Solved – Reporting variance of the repeated k-fold cross-validation

cross-validation

I have been using repeated k-fold cross validation and been reporting the mean (of the evaluation metric e.g., sensitivity, specificity) computed as the grand mean across the folds of different runs of the cross validation.

However, I am not sure how I should report the variance. I have found many questions here discussing repeated cross-validation, however, none that I am aware of explicitly answers the question of variance in repeated cross validation tests.

I understand that the total variance is due to: 1) instability of model and 2) limited sample size.

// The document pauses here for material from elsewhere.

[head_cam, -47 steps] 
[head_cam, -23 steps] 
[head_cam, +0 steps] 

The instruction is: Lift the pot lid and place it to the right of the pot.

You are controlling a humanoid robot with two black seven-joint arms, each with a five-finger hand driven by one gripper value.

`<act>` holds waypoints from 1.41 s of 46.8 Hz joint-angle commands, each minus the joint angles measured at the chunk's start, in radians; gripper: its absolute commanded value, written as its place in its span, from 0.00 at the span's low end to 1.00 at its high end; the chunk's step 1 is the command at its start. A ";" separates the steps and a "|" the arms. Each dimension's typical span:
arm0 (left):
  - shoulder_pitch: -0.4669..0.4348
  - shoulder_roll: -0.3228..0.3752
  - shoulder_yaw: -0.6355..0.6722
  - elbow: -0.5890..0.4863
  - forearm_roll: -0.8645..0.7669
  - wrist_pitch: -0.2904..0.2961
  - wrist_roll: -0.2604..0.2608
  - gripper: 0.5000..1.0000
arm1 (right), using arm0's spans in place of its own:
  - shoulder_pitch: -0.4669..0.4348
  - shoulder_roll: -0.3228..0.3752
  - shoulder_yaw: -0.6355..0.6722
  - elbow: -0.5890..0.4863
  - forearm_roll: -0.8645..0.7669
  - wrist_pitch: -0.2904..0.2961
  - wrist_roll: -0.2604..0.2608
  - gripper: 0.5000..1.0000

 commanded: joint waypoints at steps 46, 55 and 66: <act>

It seems that there are 4 different approaches for computing the variance for repeated k-fold cross validation:

1) the variance of the estimated average performance metric (e.g., accuracy) across runs of the cross validation be a valid estimate of the variance?

2) the pooled variance by pooling run-specific variances (which are computed across different folds of a run of cross validation test).

3) to concatenate the classification results from different fold of a cross validation run in a large vector. For instance, if the number of test data in each fold is 10 and I have a 10-fold CV, the resulting vector for a repetition will be of size 100.
Now, if I repeat my cross-validation test 10 times, I will have 10 vectors of size 100, each of which containing the classification results from a 10-fold CV run.
Now, I would compute the mean and variance as the case of single run CV.

4) I have also read in (equations 2 and 3 in 1) that the variance is the sum of external variance and the expected internal variance. If I understand correctly, the external variance is the variance of repetition-specific average performances, and the internal variance is the variance across different folds of a run of cross validation.

I would greatly appreciate your help and guidance on which variance would be the appropriate one to report for the repeated cross-validation test.

Thanks,

Best Answer

1 and 3 seem to me as invalid since they do not take into account the dependencies between repeated runs. In other words, repeated k-fold runs are more similar to each other than real repetitions of the experiment with independent data.

2 does not take into account the dependencies between folds within the same run.

I do not know about 4.

A potentially relevant (and discouraging) reference is Bengio & Grandvalet, 2004, "No Unbiased Estimator of the Variance of K-Fold Cross-Validation"